RECORDS TO PROCESS =>
- - - - - - -

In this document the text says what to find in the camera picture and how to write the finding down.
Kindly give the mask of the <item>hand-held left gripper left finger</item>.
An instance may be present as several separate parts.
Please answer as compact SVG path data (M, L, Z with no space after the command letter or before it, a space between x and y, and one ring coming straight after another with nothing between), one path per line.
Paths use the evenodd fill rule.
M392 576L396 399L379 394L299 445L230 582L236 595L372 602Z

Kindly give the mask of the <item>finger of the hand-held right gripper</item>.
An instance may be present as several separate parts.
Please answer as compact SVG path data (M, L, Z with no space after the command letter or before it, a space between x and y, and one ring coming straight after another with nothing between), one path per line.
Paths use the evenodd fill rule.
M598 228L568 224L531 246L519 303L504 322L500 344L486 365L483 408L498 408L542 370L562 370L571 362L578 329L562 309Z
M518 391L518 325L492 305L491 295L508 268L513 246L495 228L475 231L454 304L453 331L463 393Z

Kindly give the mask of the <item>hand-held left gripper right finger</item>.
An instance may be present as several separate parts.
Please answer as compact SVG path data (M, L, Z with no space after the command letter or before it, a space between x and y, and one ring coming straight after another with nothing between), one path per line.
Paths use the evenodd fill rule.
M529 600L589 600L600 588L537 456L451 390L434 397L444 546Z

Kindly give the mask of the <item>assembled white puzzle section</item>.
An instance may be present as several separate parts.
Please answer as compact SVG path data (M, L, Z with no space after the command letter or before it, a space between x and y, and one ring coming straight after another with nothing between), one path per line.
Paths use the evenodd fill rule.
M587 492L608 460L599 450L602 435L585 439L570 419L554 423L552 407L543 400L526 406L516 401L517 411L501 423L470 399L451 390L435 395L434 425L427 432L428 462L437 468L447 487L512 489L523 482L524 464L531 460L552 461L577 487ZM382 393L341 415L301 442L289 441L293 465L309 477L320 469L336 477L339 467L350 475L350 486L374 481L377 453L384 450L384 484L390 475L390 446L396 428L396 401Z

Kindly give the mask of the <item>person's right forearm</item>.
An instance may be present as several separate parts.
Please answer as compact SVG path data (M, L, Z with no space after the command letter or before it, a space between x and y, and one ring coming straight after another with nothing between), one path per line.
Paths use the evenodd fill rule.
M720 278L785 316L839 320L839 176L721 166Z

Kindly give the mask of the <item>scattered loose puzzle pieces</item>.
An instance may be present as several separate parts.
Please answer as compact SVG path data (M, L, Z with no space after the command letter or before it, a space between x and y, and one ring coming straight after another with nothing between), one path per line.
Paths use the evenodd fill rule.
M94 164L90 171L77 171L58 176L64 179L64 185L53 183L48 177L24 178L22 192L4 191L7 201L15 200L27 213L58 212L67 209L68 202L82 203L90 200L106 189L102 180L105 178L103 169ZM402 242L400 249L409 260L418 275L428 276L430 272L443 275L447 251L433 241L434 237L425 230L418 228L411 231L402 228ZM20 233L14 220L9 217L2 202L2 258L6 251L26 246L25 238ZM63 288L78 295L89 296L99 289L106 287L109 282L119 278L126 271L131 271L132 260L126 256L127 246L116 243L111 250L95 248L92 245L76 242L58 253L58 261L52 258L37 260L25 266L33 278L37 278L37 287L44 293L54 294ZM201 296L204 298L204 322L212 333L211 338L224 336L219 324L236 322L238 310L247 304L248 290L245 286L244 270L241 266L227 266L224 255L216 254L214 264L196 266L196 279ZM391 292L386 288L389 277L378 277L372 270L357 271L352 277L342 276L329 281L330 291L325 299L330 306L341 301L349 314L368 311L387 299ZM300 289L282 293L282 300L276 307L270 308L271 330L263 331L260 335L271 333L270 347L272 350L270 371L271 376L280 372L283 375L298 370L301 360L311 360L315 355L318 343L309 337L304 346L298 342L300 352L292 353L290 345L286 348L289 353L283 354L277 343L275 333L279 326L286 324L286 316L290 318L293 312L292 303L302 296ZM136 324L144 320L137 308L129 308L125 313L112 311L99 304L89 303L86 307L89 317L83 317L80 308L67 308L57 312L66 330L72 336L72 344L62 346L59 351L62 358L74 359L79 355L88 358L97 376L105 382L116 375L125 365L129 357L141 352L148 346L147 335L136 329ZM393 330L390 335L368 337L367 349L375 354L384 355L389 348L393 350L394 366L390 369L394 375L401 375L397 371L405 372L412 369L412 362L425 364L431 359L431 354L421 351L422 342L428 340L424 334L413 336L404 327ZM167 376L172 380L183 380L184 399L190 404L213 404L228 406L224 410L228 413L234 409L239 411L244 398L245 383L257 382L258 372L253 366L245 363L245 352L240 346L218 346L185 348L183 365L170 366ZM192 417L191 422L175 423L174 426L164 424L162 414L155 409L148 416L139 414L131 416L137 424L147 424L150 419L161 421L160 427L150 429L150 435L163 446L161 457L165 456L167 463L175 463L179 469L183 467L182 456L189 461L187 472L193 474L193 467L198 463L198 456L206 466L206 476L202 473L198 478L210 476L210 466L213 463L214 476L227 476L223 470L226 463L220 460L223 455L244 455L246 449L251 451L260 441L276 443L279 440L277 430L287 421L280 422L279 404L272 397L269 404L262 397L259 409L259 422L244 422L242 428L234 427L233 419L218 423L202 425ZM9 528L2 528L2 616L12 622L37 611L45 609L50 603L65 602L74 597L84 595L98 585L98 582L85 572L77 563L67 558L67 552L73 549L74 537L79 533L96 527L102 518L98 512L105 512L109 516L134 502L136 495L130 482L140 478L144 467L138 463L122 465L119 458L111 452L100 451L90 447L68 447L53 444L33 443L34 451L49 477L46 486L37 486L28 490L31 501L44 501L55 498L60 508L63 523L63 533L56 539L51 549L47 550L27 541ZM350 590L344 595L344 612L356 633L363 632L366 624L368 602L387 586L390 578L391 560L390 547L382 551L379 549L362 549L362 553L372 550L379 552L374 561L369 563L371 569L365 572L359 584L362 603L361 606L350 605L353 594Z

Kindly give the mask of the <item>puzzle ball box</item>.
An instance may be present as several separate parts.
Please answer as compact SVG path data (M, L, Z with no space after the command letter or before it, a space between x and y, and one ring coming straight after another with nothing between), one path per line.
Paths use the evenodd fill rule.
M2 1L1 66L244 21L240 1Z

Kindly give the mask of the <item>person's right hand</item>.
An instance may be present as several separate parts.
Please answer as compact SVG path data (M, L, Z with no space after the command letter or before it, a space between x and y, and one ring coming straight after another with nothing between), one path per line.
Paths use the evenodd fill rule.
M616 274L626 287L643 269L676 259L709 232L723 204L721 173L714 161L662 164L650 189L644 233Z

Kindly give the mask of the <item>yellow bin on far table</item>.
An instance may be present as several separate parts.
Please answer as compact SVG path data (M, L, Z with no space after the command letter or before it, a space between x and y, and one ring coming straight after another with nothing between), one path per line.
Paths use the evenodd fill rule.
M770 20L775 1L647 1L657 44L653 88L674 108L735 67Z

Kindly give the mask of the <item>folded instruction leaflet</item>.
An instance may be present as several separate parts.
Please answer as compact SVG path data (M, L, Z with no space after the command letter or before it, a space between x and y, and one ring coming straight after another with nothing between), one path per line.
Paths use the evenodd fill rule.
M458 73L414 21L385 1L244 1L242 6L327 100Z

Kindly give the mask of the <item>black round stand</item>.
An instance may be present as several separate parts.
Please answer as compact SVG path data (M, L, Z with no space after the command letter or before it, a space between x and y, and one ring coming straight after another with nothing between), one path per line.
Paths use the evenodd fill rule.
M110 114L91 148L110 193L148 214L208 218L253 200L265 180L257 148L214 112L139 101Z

- - - - - - -

ABOUT THIS EXERCISE =>
Extract each line of the material exactly as it stands.

TASK OUTPUT =>
In this document the text says what to find in the camera picture and how to write the finding down.
Kindly give the mask of the <item>hand-held left gripper left finger</item>.
An instance may be present as several separate parts.
Please answer as compact SVG path data (M, L, Z with no space after the command letter or before it, a space between x and y, and one ring coming straight after another with nothing between), one path per line.
Paths use the evenodd fill rule.
M392 576L396 399L379 394L299 445L230 582L236 595L372 602Z

Kindly give the mask of the <item>finger of the hand-held right gripper</item>.
An instance may be present as several separate parts.
Please answer as compact SVG path data (M, L, Z with no space after the command letter or before it, a space between x and y, and one ring coming straight after another with nothing between), one path per line.
Paths use the evenodd fill rule.
M598 228L568 224L531 246L519 303L504 322L500 344L486 365L483 408L498 408L542 370L562 370L571 362L578 329L562 309Z
M518 391L518 325L492 305L491 295L508 268L513 246L495 228L475 231L454 304L453 331L463 393Z

Kindly give the mask of the <item>hand-held left gripper right finger</item>.
An instance may be present as several separate parts.
Please answer as compact SVG path data (M, L, Z with no space after the command letter or before it, a space between x and y, and one ring coming straight after another with nothing between), one path per line.
Paths use the evenodd fill rule.
M529 600L589 600L600 588L537 456L451 390L434 397L444 546Z

Kindly give the mask of the <item>assembled white puzzle section</item>.
An instance may be present as several separate parts.
Please answer as compact SVG path data (M, L, Z with no space after the command letter or before it, a space between x and y, and one ring coming straight after another with nothing between), one path per line.
Paths use the evenodd fill rule.
M587 492L608 460L599 450L602 435L585 439L570 419L554 423L552 407L543 400L526 406L516 401L517 411L501 423L470 399L451 390L435 395L434 425L427 432L428 462L437 468L447 487L512 489L523 482L524 464L531 460L552 461L577 487ZM382 393L341 415L301 442L289 441L293 465L309 477L320 469L336 477L339 467L350 475L350 486L374 481L377 453L384 450L384 484L390 475L390 446L396 428L396 401Z

Kindly give the mask of the <item>person's right forearm</item>.
An instance may be present as several separate parts.
Please answer as compact SVG path data (M, L, Z with no space after the command letter or before it, a space between x and y, and one ring coming straight after another with nothing between), one path per line.
Paths use the evenodd fill rule.
M720 278L785 316L839 320L839 176L721 166Z

Kindly give the mask of the <item>scattered loose puzzle pieces</item>.
An instance may be present as several separate parts.
Please answer as compact SVG path data (M, L, Z with no space after the command letter or before it, a space between x and y, and one ring coming straight after another with nothing between), one path per line.
Paths use the evenodd fill rule.
M94 164L90 171L77 171L58 176L64 179L64 185L53 183L48 177L24 178L22 192L4 191L7 201L15 200L27 213L58 212L67 209L68 202L82 203L90 200L106 189L102 180L105 178L103 169ZM402 242L400 249L409 260L418 275L428 276L430 272L443 275L447 251L433 241L434 237L425 230L418 228L411 231L402 228ZM20 233L14 220L9 217L2 202L2 258L6 251L26 246L25 238ZM63 288L78 295L89 296L99 289L106 287L109 282L119 278L126 271L131 271L132 260L126 256L127 246L116 243L111 250L95 248L92 245L76 242L58 253L58 261L52 258L37 260L25 266L33 278L37 278L37 287L44 293L54 294ZM201 296L204 298L204 322L212 333L211 338L224 336L219 324L236 322L238 310L247 304L248 290L245 286L244 270L241 266L227 266L224 255L216 254L214 264L196 266L196 279ZM391 292L386 288L389 277L378 277L372 270L357 271L352 277L342 276L329 281L330 291L325 299L330 306L341 301L349 314L368 311L387 299ZM300 289L282 293L282 300L276 307L270 308L271 330L263 331L260 335L271 333L270 347L272 350L270 371L271 376L280 372L283 375L298 370L301 360L311 360L315 355L318 343L309 337L304 346L298 342L300 352L292 353L290 345L286 348L289 353L283 354L277 343L275 333L279 326L286 324L286 316L290 318L293 312L292 303L302 296ZM136 324L144 320L137 308L129 308L125 313L112 311L99 304L89 303L86 307L89 317L83 317L80 308L67 308L57 312L66 330L72 336L72 344L62 346L59 351L62 358L74 359L79 355L88 358L97 376L105 382L116 375L125 365L129 357L141 352L148 346L147 335L136 329ZM393 330L390 335L368 337L367 349L375 354L384 355L389 348L393 350L394 366L390 369L394 375L401 375L397 371L405 372L412 369L412 362L425 364L431 359L431 354L421 351L422 342L428 340L424 334L413 336L404 327ZM167 376L172 380L183 380L184 399L190 404L213 404L228 406L224 410L228 413L234 409L239 411L244 398L245 383L257 382L258 372L253 366L245 363L245 352L240 346L218 346L185 348L183 365L170 366ZM192 417L191 422L175 423L174 426L164 424L162 414L155 409L148 416L139 414L131 416L137 424L147 424L150 419L161 421L160 427L150 429L150 435L163 446L161 457L165 456L167 463L175 463L179 469L183 467L182 456L189 461L187 472L193 474L193 467L198 463L198 456L206 466L206 476L202 473L198 478L210 476L210 466L213 463L214 476L227 476L223 470L226 463L220 460L223 455L244 455L246 449L251 451L260 441L276 443L279 440L277 430L287 421L280 422L279 404L272 397L269 404L262 397L259 409L259 422L244 422L242 428L234 427L233 419L218 423L202 425ZM9 528L2 528L2 616L12 622L37 611L45 609L50 603L65 602L74 597L84 595L98 585L98 582L85 572L77 563L67 558L67 552L73 549L74 537L79 533L96 527L102 518L98 512L105 512L109 516L134 502L136 495L130 482L140 478L144 467L138 463L122 465L119 458L111 452L100 451L90 447L68 447L53 444L33 443L34 451L49 477L46 486L37 486L28 490L31 501L44 501L55 498L60 508L63 523L63 533L56 539L51 549L47 550L27 541ZM350 590L344 595L344 612L356 633L363 632L366 624L368 602L387 586L390 578L391 560L390 547L382 551L379 549L362 549L362 553L372 550L379 552L374 561L369 563L371 569L365 572L359 584L362 603L361 606L350 605L353 594Z

Kindly give the mask of the <item>puzzle ball box</item>.
An instance may be present as several separate parts.
Please answer as compact SVG path data (M, L, Z with no space after the command letter or before it, a space between x and y, and one ring coming straight after another with nothing between), one path per line.
Paths use the evenodd fill rule.
M2 1L1 66L244 21L240 1Z

Kindly give the mask of the <item>person's right hand</item>.
An instance may be present as several separate parts.
Please answer as compact SVG path data (M, L, Z with no space after the command letter or before it, a space between x and y, and one ring coming straight after another with nothing between), one path per line.
Paths use the evenodd fill rule.
M616 274L626 287L643 269L676 259L709 232L723 204L721 173L714 161L662 164L650 189L644 233Z

Kindly give the mask of the <item>yellow bin on far table</item>.
An instance may be present as several separate parts.
Please answer as compact SVG path data (M, L, Z with no space after the command letter or before it, a space between x and y, and one ring coming straight after another with nothing between), one path per line.
Paths use the evenodd fill rule.
M770 20L775 1L647 1L657 44L653 88L674 108L735 67Z

Kindly give the mask of the <item>folded instruction leaflet</item>.
An instance may be present as several separate parts.
Please answer as compact SVG path data (M, L, Z with no space after the command letter or before it, a space between x and y, and one ring coming straight after another with nothing between), one path per line.
Paths use the evenodd fill rule.
M458 73L414 21L385 1L244 1L242 6L327 100Z

Kindly give the mask of the <item>black round stand</item>.
An instance may be present as several separate parts.
Please answer as compact SVG path data (M, L, Z with no space after the command letter or before it, a space between x and y, and one ring coming straight after another with nothing between), one path per line.
Paths use the evenodd fill rule.
M110 114L91 148L110 193L148 214L208 218L253 200L265 180L257 148L214 112L139 101Z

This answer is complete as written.